**Work instructions**
Nothing but a number is needed: the count of lines below that include "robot".

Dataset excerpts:
>>>>>

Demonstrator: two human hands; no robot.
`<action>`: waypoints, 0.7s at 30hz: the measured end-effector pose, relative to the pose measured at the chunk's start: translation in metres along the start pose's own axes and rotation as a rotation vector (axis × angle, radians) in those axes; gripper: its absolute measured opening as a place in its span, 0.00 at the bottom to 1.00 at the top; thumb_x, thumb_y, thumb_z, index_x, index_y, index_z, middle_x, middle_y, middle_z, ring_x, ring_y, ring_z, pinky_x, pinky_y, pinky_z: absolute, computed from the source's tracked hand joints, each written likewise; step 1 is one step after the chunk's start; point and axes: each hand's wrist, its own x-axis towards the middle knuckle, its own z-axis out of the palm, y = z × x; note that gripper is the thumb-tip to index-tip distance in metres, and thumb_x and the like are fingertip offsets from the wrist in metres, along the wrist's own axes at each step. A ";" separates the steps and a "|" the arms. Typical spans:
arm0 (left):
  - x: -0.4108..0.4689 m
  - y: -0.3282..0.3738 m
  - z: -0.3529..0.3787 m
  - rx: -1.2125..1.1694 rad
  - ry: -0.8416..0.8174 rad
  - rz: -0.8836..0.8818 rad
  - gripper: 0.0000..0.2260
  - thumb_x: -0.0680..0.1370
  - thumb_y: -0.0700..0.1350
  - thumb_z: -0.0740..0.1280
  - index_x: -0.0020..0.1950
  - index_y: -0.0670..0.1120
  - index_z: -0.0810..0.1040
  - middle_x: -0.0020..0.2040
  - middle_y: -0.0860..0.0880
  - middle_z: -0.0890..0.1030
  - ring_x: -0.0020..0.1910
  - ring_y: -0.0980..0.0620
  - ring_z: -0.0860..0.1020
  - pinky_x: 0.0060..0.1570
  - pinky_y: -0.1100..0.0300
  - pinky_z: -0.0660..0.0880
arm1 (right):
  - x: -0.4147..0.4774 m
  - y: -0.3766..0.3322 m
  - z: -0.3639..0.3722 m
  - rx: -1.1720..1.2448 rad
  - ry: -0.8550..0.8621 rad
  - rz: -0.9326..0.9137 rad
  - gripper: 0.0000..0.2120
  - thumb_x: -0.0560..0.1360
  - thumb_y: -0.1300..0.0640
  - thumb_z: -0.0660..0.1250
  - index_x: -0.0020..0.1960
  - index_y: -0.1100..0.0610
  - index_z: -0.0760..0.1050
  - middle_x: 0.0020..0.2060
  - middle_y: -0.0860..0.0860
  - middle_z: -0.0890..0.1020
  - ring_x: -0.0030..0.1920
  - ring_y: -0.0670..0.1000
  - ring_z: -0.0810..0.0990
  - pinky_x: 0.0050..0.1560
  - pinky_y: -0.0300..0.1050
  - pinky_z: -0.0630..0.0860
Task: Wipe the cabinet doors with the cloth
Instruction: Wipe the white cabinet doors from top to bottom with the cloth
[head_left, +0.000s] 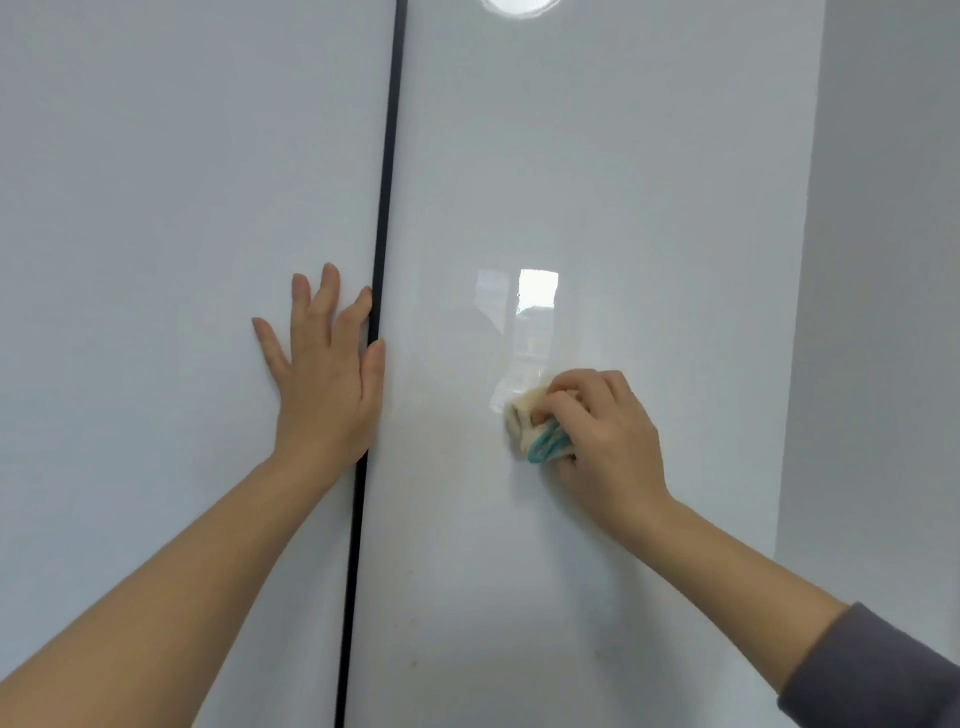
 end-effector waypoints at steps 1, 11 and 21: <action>0.000 -0.001 0.000 -0.001 -0.005 0.003 0.23 0.81 0.52 0.48 0.75 0.49 0.61 0.80 0.49 0.50 0.79 0.47 0.42 0.73 0.38 0.34 | 0.014 -0.001 -0.001 -0.005 0.032 0.063 0.18 0.57 0.71 0.70 0.44 0.56 0.78 0.48 0.50 0.79 0.48 0.52 0.70 0.34 0.41 0.65; -0.025 -0.007 -0.024 -0.156 -0.079 0.029 0.25 0.81 0.51 0.46 0.80 0.51 0.54 0.80 0.53 0.50 0.79 0.56 0.44 0.77 0.48 0.38 | -0.059 -0.032 0.028 0.069 -0.023 -0.078 0.23 0.53 0.68 0.74 0.46 0.53 0.76 0.53 0.46 0.75 0.48 0.54 0.73 0.35 0.45 0.70; -0.137 -0.045 0.001 0.076 -0.219 0.106 0.24 0.83 0.47 0.47 0.80 0.45 0.55 0.81 0.48 0.52 0.79 0.46 0.50 0.75 0.40 0.43 | -0.032 -0.067 0.036 0.135 0.108 0.111 0.17 0.61 0.67 0.63 0.46 0.55 0.79 0.50 0.46 0.80 0.49 0.53 0.72 0.30 0.45 0.72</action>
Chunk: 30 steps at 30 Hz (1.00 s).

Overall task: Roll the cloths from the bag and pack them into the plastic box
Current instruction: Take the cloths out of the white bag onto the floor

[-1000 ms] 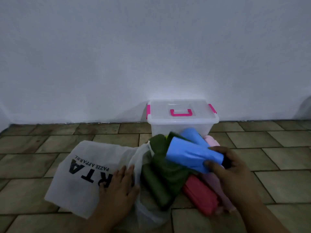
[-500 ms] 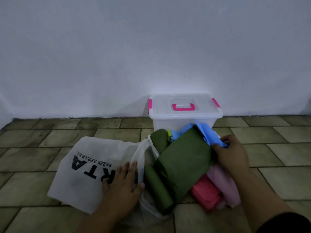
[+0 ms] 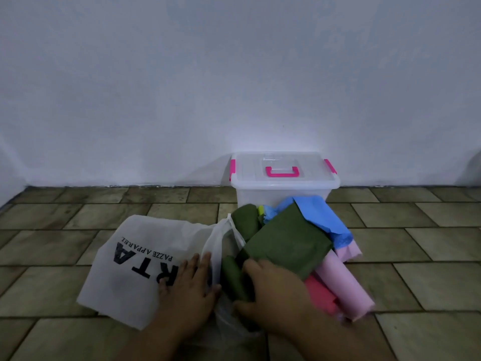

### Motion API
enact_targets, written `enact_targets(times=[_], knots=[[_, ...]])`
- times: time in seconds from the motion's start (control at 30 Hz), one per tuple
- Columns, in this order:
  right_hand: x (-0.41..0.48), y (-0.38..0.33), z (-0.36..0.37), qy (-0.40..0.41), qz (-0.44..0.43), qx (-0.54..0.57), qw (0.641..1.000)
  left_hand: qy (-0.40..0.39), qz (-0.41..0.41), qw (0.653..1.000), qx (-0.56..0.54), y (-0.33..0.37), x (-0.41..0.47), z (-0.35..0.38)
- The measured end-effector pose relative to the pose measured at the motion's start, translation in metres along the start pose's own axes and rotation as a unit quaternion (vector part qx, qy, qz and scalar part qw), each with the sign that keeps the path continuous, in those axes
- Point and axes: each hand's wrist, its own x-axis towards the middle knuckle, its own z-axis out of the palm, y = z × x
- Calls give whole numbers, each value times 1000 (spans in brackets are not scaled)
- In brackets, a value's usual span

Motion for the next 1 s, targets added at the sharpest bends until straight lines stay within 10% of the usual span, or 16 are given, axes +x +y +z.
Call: enact_targets(times=[0.2, 0.37, 0.53, 0.67, 1.0], knots=[[2, 4, 2, -43, 40, 82, 995, -1, -23, 1000, 16, -3, -7, -3], [6, 43, -42, 134, 107, 284, 943, -8, -44, 999, 31, -5, -11, -7], [47, 66, -57, 285, 113, 101, 946, -18, -53, 998, 40, 6, -9, -9], [64, 64, -25, 203, 69, -75, 974, -31, -65, 997, 39, 9, -8, -12], [66, 67, -34, 146, 103, -123, 976, -22, -55, 998, 25, 7, -13, -16]])
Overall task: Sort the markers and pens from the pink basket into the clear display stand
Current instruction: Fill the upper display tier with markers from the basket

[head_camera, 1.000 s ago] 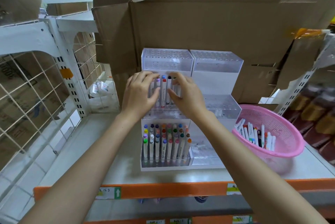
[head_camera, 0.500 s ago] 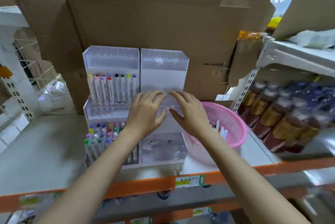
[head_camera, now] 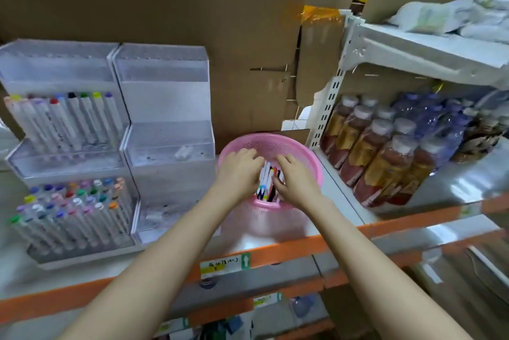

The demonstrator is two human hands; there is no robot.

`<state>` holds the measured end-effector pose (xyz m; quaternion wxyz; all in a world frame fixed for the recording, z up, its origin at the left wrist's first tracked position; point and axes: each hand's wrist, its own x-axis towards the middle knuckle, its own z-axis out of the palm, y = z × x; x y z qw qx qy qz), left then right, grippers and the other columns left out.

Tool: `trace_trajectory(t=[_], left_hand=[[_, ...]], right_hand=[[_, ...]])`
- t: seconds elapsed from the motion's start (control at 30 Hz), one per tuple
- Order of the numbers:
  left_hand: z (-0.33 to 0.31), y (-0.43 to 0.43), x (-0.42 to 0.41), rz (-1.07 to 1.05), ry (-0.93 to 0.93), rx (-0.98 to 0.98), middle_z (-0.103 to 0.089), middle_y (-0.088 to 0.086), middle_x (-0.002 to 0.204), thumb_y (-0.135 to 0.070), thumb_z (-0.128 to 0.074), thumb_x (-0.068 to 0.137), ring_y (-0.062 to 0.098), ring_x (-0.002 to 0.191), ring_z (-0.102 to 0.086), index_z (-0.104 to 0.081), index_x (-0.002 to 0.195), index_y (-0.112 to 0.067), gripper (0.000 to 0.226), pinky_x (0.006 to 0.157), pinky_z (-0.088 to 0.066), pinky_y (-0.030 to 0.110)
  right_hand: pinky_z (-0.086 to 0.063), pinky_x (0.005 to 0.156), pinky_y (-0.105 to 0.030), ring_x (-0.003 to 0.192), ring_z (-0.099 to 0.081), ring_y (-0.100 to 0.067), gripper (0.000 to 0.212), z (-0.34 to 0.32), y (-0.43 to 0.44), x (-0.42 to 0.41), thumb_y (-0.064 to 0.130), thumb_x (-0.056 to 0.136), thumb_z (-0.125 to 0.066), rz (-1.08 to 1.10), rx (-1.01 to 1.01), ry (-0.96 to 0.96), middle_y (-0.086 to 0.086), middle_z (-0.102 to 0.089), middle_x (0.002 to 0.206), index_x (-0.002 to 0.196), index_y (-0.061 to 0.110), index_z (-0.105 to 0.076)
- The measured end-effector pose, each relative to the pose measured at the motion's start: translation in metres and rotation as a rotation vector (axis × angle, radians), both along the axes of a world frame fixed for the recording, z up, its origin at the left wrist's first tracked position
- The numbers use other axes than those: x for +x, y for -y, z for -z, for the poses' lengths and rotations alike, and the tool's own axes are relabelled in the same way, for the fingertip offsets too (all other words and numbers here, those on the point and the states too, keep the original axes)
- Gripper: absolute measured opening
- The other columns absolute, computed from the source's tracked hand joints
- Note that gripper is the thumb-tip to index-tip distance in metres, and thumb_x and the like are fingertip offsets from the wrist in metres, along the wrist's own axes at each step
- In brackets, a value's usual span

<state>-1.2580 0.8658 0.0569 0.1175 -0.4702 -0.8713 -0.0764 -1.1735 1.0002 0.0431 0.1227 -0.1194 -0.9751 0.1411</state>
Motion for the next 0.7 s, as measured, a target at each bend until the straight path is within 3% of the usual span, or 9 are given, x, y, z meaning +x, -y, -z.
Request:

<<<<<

**Task solution**
2